+++ Data in this exercise

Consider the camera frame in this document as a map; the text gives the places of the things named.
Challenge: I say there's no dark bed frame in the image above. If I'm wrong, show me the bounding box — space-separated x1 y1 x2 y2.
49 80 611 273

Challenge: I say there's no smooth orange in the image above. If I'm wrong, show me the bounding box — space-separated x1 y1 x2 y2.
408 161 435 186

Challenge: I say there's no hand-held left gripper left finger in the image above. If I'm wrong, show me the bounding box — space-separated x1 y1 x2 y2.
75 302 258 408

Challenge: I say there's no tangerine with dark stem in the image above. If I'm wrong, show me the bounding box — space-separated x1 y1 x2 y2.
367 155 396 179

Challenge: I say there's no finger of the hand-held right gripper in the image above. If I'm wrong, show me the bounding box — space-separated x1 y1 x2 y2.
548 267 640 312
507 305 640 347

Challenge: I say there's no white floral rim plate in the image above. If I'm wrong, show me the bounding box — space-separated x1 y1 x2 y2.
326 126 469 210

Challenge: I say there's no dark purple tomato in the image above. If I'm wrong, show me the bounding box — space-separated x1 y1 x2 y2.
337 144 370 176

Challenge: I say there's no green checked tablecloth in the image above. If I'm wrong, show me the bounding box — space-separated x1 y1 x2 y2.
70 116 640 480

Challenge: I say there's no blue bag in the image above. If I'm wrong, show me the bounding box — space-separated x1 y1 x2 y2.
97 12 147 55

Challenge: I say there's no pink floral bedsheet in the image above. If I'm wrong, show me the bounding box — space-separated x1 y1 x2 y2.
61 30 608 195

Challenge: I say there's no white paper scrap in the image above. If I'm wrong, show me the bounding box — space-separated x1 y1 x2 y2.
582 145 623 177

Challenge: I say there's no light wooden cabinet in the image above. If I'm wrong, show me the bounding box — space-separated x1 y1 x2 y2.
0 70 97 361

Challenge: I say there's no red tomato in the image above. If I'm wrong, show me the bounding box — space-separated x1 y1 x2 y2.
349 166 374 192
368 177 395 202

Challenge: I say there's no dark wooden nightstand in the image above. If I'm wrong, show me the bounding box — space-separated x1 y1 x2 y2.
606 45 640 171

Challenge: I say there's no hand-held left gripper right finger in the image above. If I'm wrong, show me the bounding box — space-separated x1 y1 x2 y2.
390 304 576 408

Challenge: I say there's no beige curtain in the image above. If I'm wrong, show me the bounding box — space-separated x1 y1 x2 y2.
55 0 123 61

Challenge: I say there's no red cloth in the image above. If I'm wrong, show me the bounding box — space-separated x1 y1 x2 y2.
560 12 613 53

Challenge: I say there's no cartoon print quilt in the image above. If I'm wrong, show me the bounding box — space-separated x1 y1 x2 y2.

++++++

Set down the listing above in its entirety, exactly as written.

Consider the camera frame in this document as a map; the text gives the places of the things named.
Challenge: I say there's no dark bed frame in the image above. If I'm wrong, show me the bounding box — space-separated x1 y1 x2 y2.
49 80 611 273

Challenge: I say there's no smooth orange in the image above. If I'm wrong, show me the bounding box — space-separated x1 y1 x2 y2.
408 161 435 186

Challenge: I say there's no hand-held left gripper left finger in the image above. If I'm wrong, show me the bounding box — space-separated x1 y1 x2 y2.
75 302 258 408

Challenge: I say there's no tangerine with dark stem in the image above. If I'm wrong, show me the bounding box — space-separated x1 y1 x2 y2.
367 155 396 179

Challenge: I say there's no finger of the hand-held right gripper in the image above. If I'm wrong, show me the bounding box — space-separated x1 y1 x2 y2.
548 267 640 312
507 305 640 347

Challenge: I say there's no white floral rim plate in the image above. If I'm wrong, show me the bounding box — space-separated x1 y1 x2 y2.
326 126 469 210

Challenge: I say there's no dark purple tomato in the image above. If I'm wrong, show me the bounding box — space-separated x1 y1 x2 y2.
337 144 370 176

Challenge: I say there's no green checked tablecloth in the image above. If I'm wrong, show me the bounding box — space-separated x1 y1 x2 y2.
70 116 640 480

Challenge: I say there's no blue bag in the image above. If I'm wrong, show me the bounding box — space-separated x1 y1 x2 y2.
97 12 147 55

Challenge: I say there's no pink floral bedsheet in the image above. If I'm wrong, show me the bounding box — space-separated x1 y1 x2 y2.
61 30 608 195

Challenge: I say there's no white paper scrap in the image above. If I'm wrong, show me the bounding box — space-separated x1 y1 x2 y2.
582 145 623 177

Challenge: I say there's no light wooden cabinet in the image above. If I'm wrong, show me the bounding box — space-separated x1 y1 x2 y2.
0 70 97 361

Challenge: I say there's no red tomato in the image above. If I'm wrong, show me the bounding box — space-separated x1 y1 x2 y2.
349 166 374 192
368 177 395 202

Challenge: I say there's no dark wooden nightstand in the image above. If I'm wrong, show me the bounding box — space-separated x1 y1 x2 y2.
606 45 640 171

Challenge: I say there's no hand-held left gripper right finger in the image above. If I'm wrong, show me the bounding box — space-separated x1 y1 x2 y2.
390 304 576 408

Challenge: I say there's no beige curtain in the image above. If I'm wrong, show me the bounding box — space-separated x1 y1 x2 y2.
55 0 123 61

Challenge: I say there's no red cloth in the image above. If I'm wrong, show me the bounding box — space-separated x1 y1 x2 y2.
560 12 613 53

Challenge: I say there's no cartoon print quilt in the image above. If I'm wrong, show me the bounding box — space-separated x1 y1 x2 y2.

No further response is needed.